Data below »
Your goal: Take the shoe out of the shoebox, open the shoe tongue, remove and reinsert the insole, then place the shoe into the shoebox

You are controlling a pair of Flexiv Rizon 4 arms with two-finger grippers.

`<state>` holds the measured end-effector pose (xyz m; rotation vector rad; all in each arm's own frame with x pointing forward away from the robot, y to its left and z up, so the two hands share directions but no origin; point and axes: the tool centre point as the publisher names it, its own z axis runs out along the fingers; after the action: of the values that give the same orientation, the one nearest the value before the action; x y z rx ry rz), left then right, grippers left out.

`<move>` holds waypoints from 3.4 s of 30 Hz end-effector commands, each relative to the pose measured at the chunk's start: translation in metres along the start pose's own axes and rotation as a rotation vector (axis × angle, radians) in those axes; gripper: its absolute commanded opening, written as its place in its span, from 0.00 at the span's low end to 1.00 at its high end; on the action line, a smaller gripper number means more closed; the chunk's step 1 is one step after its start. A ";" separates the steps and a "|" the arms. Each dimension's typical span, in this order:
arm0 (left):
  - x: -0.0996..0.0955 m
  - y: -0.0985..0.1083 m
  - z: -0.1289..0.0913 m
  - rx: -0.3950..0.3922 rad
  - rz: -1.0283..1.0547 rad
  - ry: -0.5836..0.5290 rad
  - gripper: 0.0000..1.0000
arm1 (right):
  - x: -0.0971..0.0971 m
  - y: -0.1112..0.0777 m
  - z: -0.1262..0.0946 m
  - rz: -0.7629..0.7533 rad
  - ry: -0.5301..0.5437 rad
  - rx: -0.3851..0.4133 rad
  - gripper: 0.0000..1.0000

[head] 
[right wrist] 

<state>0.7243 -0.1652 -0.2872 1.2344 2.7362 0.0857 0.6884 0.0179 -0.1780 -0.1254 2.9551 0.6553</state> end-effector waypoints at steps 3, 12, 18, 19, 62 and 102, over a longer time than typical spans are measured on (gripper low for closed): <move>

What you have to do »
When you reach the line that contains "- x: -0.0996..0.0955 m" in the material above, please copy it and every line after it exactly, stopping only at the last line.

Response »
  - x: -0.0996..0.0955 m
  - y: -0.0985..0.1083 m
  - z: -0.1289..0.0913 m
  - rx: -0.3950..0.3922 rad
  - rz: -1.0283..1.0547 rad
  - ry: -0.5836..0.5290 rad
  - gripper: 0.0000..1.0000
arm1 (right):
  - x: -0.0971..0.0971 m
  - y: -0.1112..0.0777 m
  - z: -0.1262..0.0946 m
  - rz: -0.7629..0.7533 rad
  - ry: -0.5301..0.5437 rad
  - rx: -0.3851..0.4133 rad
  - gripper: 0.0000..1.0000

[head] 
[right wrist] 

<state>0.7243 -0.1652 -0.2872 1.2344 2.7362 0.0857 0.6884 0.0179 -0.1780 -0.1254 2.9551 0.6553</state> end-effector waypoints at steps 3, 12, 18, 19, 62 and 102, over a longer time than typical spans are measured on (gripper low for closed): <move>

This exercise requires nothing further.